(Beginning of Data supplied)

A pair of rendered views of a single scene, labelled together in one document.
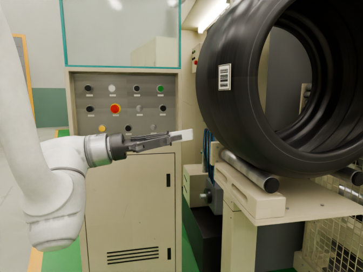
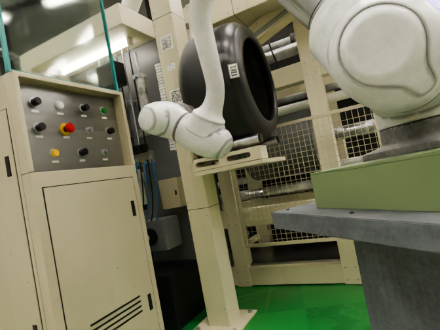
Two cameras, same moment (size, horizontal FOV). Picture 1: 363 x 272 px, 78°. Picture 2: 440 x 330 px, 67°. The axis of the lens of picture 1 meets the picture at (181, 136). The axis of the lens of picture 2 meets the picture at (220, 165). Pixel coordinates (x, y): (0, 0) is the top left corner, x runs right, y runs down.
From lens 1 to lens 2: 1.14 m
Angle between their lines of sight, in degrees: 54
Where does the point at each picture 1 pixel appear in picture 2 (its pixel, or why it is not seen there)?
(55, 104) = not seen: outside the picture
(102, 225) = (80, 283)
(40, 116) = not seen: outside the picture
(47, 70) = not seen: outside the picture
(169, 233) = (145, 274)
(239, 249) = (219, 243)
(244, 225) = (216, 219)
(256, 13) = (236, 40)
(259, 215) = (262, 155)
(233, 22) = (226, 43)
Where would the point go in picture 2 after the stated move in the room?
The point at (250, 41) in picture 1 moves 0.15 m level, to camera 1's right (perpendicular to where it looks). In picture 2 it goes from (239, 54) to (256, 59)
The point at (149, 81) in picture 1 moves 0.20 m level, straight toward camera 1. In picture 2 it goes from (93, 102) to (124, 90)
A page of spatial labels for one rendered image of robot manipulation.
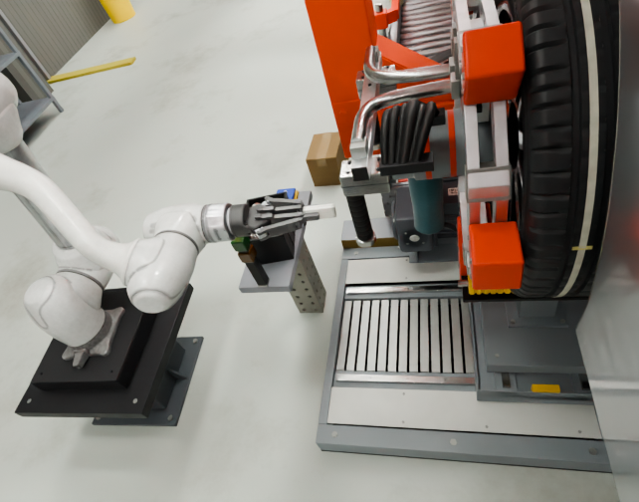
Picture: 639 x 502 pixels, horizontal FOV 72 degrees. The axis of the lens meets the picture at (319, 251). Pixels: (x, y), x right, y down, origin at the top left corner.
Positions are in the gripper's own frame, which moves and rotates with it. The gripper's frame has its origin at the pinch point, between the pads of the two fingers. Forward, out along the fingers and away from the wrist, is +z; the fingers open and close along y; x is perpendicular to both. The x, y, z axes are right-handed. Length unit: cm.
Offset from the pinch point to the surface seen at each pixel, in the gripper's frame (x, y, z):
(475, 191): 16.3, 18.2, 28.9
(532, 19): 36, 7, 37
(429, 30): -42, -201, 46
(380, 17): -22, -177, 18
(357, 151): 19.7, 8.3, 11.0
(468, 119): 24.9, 11.0, 28.6
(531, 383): -63, 11, 50
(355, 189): 11.8, 8.5, 9.6
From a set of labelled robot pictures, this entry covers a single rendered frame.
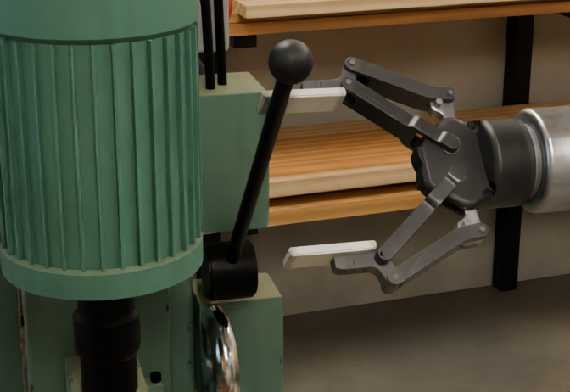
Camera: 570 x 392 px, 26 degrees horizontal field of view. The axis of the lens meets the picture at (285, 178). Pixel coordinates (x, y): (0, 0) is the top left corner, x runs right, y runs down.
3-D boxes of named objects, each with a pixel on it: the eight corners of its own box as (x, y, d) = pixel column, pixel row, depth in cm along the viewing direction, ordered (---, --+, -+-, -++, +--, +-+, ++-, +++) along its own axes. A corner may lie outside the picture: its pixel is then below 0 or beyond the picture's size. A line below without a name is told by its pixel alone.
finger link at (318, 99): (346, 94, 102) (344, 86, 102) (263, 98, 100) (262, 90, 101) (338, 111, 104) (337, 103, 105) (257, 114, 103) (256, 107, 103)
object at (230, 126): (194, 235, 129) (191, 96, 124) (180, 207, 137) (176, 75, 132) (273, 228, 131) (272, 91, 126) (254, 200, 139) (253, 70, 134)
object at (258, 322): (201, 406, 133) (198, 305, 129) (190, 377, 139) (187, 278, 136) (287, 396, 135) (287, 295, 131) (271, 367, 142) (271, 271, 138)
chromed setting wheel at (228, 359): (215, 446, 125) (214, 336, 122) (194, 390, 137) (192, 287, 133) (245, 443, 126) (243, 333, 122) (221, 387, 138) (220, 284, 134)
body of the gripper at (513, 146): (517, 224, 106) (415, 233, 103) (495, 136, 109) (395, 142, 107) (550, 189, 99) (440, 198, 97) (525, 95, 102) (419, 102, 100)
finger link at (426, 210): (442, 179, 104) (455, 189, 104) (363, 270, 99) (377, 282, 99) (456, 159, 101) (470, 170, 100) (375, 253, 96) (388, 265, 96)
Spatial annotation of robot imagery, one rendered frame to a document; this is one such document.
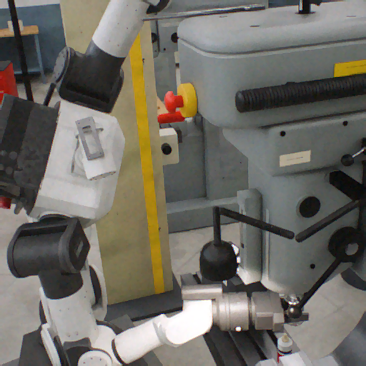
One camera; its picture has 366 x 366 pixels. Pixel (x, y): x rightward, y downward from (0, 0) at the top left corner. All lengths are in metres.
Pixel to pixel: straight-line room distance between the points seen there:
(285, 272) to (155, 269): 2.15
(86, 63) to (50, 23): 8.67
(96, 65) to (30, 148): 0.25
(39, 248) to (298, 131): 0.60
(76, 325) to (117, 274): 1.93
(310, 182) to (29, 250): 0.61
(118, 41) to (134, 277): 2.15
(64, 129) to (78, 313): 0.42
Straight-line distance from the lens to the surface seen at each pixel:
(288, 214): 0.99
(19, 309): 3.45
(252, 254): 1.09
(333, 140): 0.93
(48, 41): 9.95
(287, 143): 0.89
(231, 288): 1.54
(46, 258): 1.14
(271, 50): 0.82
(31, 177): 1.15
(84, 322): 1.22
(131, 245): 3.04
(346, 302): 3.29
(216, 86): 0.82
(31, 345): 2.27
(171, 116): 1.02
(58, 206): 1.16
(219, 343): 1.61
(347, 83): 0.86
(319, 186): 0.98
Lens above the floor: 2.01
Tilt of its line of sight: 25 degrees down
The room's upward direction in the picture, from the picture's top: 4 degrees counter-clockwise

(End of Data supplied)

Your instructions: Copy each entry exactly as written. Pictures do not belong in the copy.

Written answer:
A pair of rendered views of a single scene, labelled together in one document.
Two cameras, same moment (size, horizontal FOV). Picture 1: 363 x 272 px, 78°. Picture 2: 440 x 330 px, 67°. The axis of the lens of picture 1 meets the picture at (181, 136). The axis of the lens of picture 2 meets the picture at (220, 165). Pixel coordinates (x, y): (0, 0) is the top left corner, x runs right, y runs down.
From lens 1 to lens 2: 1.14 m
Angle between their lines of sight, in degrees: 54
Where does the point at each picture 1 pixel appear in picture 2 (its pixel, or why it is not seen there)?
(55, 104) = not seen: outside the picture
(102, 225) = (80, 283)
(40, 116) = not seen: outside the picture
(47, 70) = not seen: outside the picture
(169, 233) = (145, 274)
(239, 249) = (219, 243)
(244, 225) = (216, 219)
(256, 13) = (236, 40)
(259, 215) = (262, 155)
(233, 22) = (226, 43)
Where would the point go in picture 2 after the stated move in the room?
The point at (250, 41) in picture 1 moves 0.15 m level, to camera 1's right (perpendicular to where it looks). In picture 2 it goes from (239, 54) to (256, 59)
The point at (149, 81) in picture 1 moves 0.20 m level, straight toward camera 1. In picture 2 it goes from (93, 102) to (124, 90)
A page of spatial labels for one rendered image of robot manipulation.
Picture: 639 x 502 pixels, horizontal FOV 72 degrees. The axis of the lens meets the picture at (319, 251). Pixels: (x, y), x right, y down, origin at the top left corner.
Positions are in the gripper's own frame, which moves and rotates with it. The gripper's frame has its origin at the pinch point, between the pads of the two fingers. Forward, out along the fingers and away from the wrist, is +z; the fingers open and close along y; x is perpendicular to both. The x, y, z axes are right-handed. Length unit: cm.
Offset from the pinch point to the surface seen at each pixel, in the gripper's frame (x, y, z):
(475, 191): 16.3, 18.2, 28.9
(532, 19): 36, 7, 37
(429, 30): -42, -201, 46
(380, 17): -22, -177, 18
(357, 151): 19.7, 8.3, 11.0
(468, 119): 24.9, 11.0, 28.6
(531, 383): -63, 11, 50
(355, 189): 11.8, 8.5, 9.6
From a set of labelled robot pictures, this entry covers a single rendered frame.
Camera: 570 x 392 px, 26 degrees horizontal field of view. The axis of the lens meets the picture at (285, 178). Pixel coordinates (x, y): (0, 0) is the top left corner, x runs right, y runs down.
3-D boxes of named objects, each with a pixel on it: the eight corners of its own box as (x, y, d) = pixel column, pixel row, depth in cm along the viewing direction, ordered (---, --+, -+-, -++, +--, +-+, ++-, +++) along its own axes. A corner may lie outside the picture: its pixel is then below 0 or beyond the picture's size. A line below without a name is told by its pixel alone.
finger link at (318, 99): (346, 94, 102) (344, 86, 102) (263, 98, 100) (262, 90, 101) (338, 111, 104) (337, 103, 105) (257, 114, 103) (256, 107, 103)
object at (230, 126): (194, 235, 129) (191, 96, 124) (180, 207, 137) (176, 75, 132) (273, 228, 131) (272, 91, 126) (254, 200, 139) (253, 70, 134)
object at (258, 322): (201, 406, 133) (198, 305, 129) (190, 377, 139) (187, 278, 136) (287, 396, 135) (287, 295, 131) (271, 367, 142) (271, 271, 138)
chromed setting wheel at (228, 359): (215, 446, 125) (214, 336, 122) (194, 390, 137) (192, 287, 133) (245, 443, 126) (243, 333, 122) (221, 387, 138) (220, 284, 134)
body of the gripper at (513, 146): (517, 224, 106) (415, 233, 103) (495, 136, 109) (395, 142, 107) (550, 189, 99) (440, 198, 97) (525, 95, 102) (419, 102, 100)
finger link at (426, 210): (442, 179, 104) (455, 189, 104) (363, 270, 99) (377, 282, 99) (456, 159, 101) (470, 170, 100) (375, 253, 96) (388, 265, 96)
Spatial annotation of robot imagery, one rendered frame to a document; this is one such document.
One camera; its picture has 366 x 366 pixels. Pixel (x, y): x rightward, y downward from (0, 0) at the top left corner. All lengths are in metres.
Pixel to pixel: straight-line room distance between the points seen there:
(285, 272) to (155, 269): 2.15
(86, 63) to (50, 23): 8.67
(96, 65) to (30, 148): 0.25
(39, 248) to (298, 131): 0.60
(76, 325) to (117, 274): 1.93
(310, 182) to (29, 250): 0.61
(118, 41) to (134, 277): 2.15
(64, 129) to (78, 313): 0.42
Straight-line distance from the lens to the surface seen at each pixel:
(288, 214): 0.99
(19, 309): 3.45
(252, 254): 1.09
(333, 140): 0.93
(48, 41): 9.95
(287, 143): 0.89
(231, 288): 1.54
(46, 258): 1.14
(271, 50): 0.82
(31, 177): 1.15
(84, 322): 1.22
(131, 245): 3.04
(346, 302): 3.29
(216, 86): 0.82
(31, 345): 2.27
(171, 116): 1.02
(58, 206): 1.16
(219, 343): 1.61
(347, 83): 0.86
(319, 186): 0.98
Lens above the floor: 2.01
Tilt of its line of sight: 25 degrees down
The room's upward direction in the picture, from the picture's top: 4 degrees counter-clockwise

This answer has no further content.